De son côté, le directeur régional de la Coordination rurale évoque « une démission » de l’État et des autorités face à ces « jeunes mécréants » et a organisé une action syndicale. Treize agriculteurs du syndicat se sont réunis mardi après-midi pour bloquer une route nationale à Barjac et ont ensuite occupé des ronds-points, avant de se rassembler au centre-ville de Mende pour faire du tapage nocturne. Une opération menée à la suite de leur demande auprès des autorités d’évacuer le terrain occupé au plus vite. Selon la préfecture, le propriétaire Didier Agrinier et la Chambre d’agriculture « se désolidarisent totalement de leur action ».

Sans commenter cette opération, Christiane Lambert accuse aussi les autorités. Face « aux gens déboussolés », elle estime que « la préfecture et la gendarmerie auraient pu anticiper » la rave party, notamment sur les réseaux sociaux. Selon elle, les agriculteurs sont en colère et excédés, à l’image du propriétaire Didier Agrinier, qui a déposé plainte dès lundi.

« L’agropastoralisme va reprendre ses droits »

Dans un communiqué du 12 août, la préfecture de Lozère annonce qu’une opération d’évacuation des fêtards a été effectuée le même jour et qu’à 14h30 « le site était totalement libéré. »

La pâture a donc été délivrée de ses squatteurs « sans heurt » après quatre jours de festivités. Le propriétaire du terrain Didier Agrinier, la préfète et notamment des agriculteurs de la FDSEA et des Jeunes agriculteurs de Lozère, se sont rendus sur place pour « évaluer l’état du site après l’évacuation ». Bilan : treize saisies de matériel ont été opérées, dont celle d’une remorque et d’un camion de 3,5 tonnes.
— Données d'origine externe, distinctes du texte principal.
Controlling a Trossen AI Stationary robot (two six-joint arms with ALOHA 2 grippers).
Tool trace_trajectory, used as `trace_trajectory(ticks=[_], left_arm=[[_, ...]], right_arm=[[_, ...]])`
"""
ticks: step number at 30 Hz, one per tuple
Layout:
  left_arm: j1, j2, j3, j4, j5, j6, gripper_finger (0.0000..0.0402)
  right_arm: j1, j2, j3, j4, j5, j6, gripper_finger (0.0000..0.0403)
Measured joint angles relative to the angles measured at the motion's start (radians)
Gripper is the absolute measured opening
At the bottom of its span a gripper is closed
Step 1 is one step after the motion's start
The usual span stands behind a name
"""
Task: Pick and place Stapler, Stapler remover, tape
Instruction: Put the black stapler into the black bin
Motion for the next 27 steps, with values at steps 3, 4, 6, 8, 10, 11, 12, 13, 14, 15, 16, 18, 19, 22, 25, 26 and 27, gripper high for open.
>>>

Pour préserver au mieux la faune et la flore locales, la préfecture « a fait appel à une entreprise d’insertion sociale pour mener à bien la remise en état de la zone. » Et ce, sans compter le retrait de quatre bennes de détritus. « L’agropastoralisme va reprendre ses droits sur cette partie du Causse Méjean », a ainsi pu déclarer la préfète Valérie Hatsch.

Le jeudi 13 août, la justice a ouvert une enquête pour organisation d’une manifestation non déclarée.